• **TASK INSTRUCTIONS**
Write out the full listing exactly as given, minus the images.

• **INFORMATION SUPPLIED**

▬▬▬

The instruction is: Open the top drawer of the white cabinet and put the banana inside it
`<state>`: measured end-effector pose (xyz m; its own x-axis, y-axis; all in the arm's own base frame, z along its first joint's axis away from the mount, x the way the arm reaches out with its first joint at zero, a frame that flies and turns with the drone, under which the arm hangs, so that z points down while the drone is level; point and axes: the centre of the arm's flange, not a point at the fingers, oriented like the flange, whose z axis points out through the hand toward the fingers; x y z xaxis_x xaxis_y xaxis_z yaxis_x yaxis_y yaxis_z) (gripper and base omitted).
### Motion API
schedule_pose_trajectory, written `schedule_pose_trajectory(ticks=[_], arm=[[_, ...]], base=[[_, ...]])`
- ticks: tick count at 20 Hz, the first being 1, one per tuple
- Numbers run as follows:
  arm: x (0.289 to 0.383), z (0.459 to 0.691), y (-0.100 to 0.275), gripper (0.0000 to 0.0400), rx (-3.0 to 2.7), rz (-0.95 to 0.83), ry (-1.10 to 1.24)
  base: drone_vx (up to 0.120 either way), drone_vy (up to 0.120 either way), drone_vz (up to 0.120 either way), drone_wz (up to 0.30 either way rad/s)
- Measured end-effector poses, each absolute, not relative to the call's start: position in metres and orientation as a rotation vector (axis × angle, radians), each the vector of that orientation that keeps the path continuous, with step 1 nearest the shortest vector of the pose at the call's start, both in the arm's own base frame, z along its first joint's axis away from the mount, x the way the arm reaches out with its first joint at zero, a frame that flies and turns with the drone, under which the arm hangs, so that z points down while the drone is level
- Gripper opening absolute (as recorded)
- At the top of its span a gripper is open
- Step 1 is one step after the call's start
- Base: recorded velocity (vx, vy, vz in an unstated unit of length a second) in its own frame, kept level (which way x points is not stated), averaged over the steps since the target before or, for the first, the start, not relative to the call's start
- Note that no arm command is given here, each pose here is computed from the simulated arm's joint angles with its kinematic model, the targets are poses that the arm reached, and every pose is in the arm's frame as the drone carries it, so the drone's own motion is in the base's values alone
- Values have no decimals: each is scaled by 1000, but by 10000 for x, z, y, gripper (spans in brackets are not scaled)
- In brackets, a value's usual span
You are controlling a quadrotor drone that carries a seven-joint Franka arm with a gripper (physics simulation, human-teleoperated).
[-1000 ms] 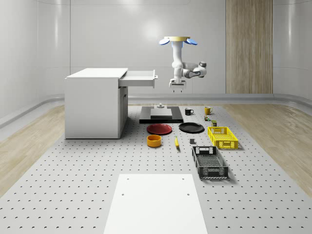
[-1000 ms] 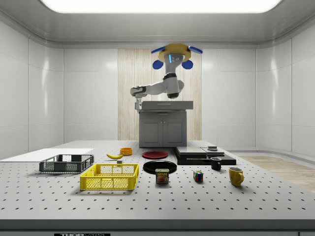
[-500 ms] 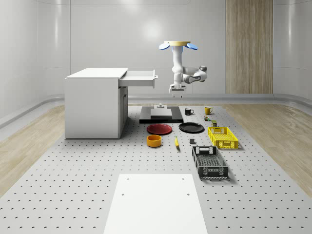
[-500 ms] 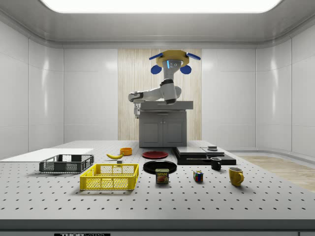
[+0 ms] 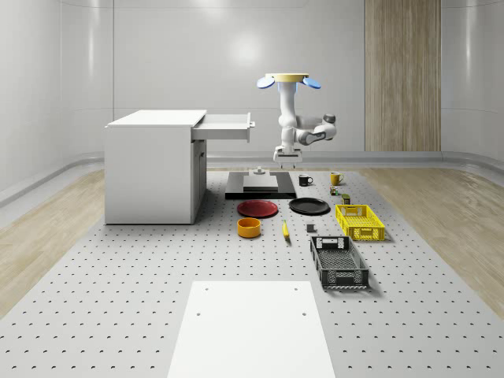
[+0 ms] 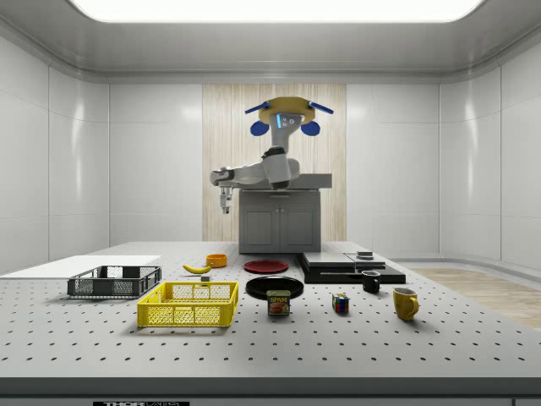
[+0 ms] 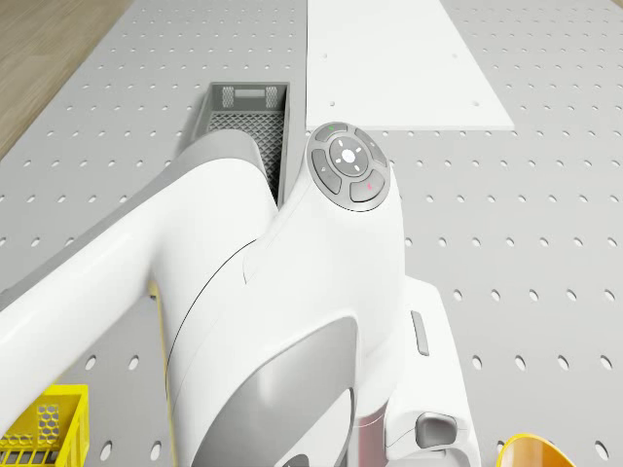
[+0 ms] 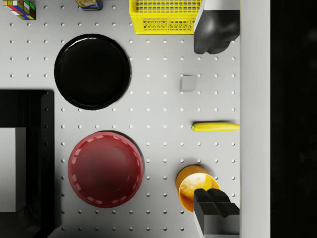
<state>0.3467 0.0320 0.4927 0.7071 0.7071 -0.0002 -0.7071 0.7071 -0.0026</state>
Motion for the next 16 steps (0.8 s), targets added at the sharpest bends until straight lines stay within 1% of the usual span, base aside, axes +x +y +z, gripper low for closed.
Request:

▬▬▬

• **ANSWER BOX**
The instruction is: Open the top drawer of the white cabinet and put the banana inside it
`<state>`: measured end-effector pose (xyz m; its own x-axis, y-axis; all in the arm's own base frame, z along its first joint's axis away from the mount, x the way the arm reaches out with its first joint at zero, a frame that flies and turns with the drone, under which the arm hangs, so that z points down while the drone is level; point and axes: the centre of the arm's flange, not a point at the fingers, oriented like the flange, whose z axis points out through the hand toward the fingers; x y z xaxis_x xaxis_y xaxis_z yaxis_x yaxis_y yaxis_z) (gripper and base omitted).
### Motion API
schedule_pose_trajectory, written `schedule_pose_trajectory(ticks=[_], arm=[[_, ...]], base=[[_, ...]])`
- ticks: tick count at 20 Hz, the first being 1, one per tuple
- Numbers run as follows:
  arm: x (0.289 to 0.383), z (0.459 to 0.691), y (-0.100 to 0.275), gripper (0.0000 to 0.0400), rx (-3.0 to 2.7), rz (-0.95 to 0.83), ry (-1.10 to 1.24)
  base: drone_vx (up to 0.120 either way), drone_vy (up to 0.120 either way), drone_vz (up to 0.120 either way), drone_wz (up to 0.30 either way rad/s)
- Measured end-effector poses, each absolute, not relative to the call's start: position in metres and orientation as a rotation vector (axis × angle, radians), each the vector of that orientation that keeps the path continuous, with step 1 nearest the shortest vector of the pose at the call's start, both in the arm's own base frame, z along its first joint's axis away from the mount, x the way the arm reaches out with its first joint at zero, a frame that flies and turns with the drone, under which the arm hangs, so that z points down while the drone is level
- Gripper opening absolute (as recorded)
- At the top of its span a gripper is open
- Step 1 is one step after the call's start
- Base: recorded velocity (vx, vy, vz in an unstated unit of length a second) in its own frame, kept level (which way x points is not stated), averaged over the steps since the target before or, for the first, the start, not relative to the call's start
- Note that no arm command is given here, each pose here is computed from the simulated arm's joint angles with its kinematic model, the targets are poses that the arm reached, and every pose is in the arm's frame as the drone carries it, so the drone's own motion is in the base's values alone
- Values have no decimals: each is scaled by 1000, but by 10000 for x, z, y, gripper (spans in brackets are not scaled)
- In brackets, a value's usual span
You are controlling a quadrotor drone that carries a seven-joint Franka arm with a gripper (physics simulation, human-teleoperated).
[-1000 ms] 
[-1000 ms] 
[-500 ms] 
[-500 ms] 
[+0 ms] 
[+0 ms] 
[+0 ms] 
[+0 ms] 
<state>0.3467 0.0320 0.4927 0.7071 0.7071 -0.0002 -0.7071 0.7071 -0.0026</state>
Motion for the next 16 steps (0.8 s), targets added at the sharpest bends until straight lines stay within 1% of the usual span, base aside, axes +x +y +z, gripper low for closed.
Request:

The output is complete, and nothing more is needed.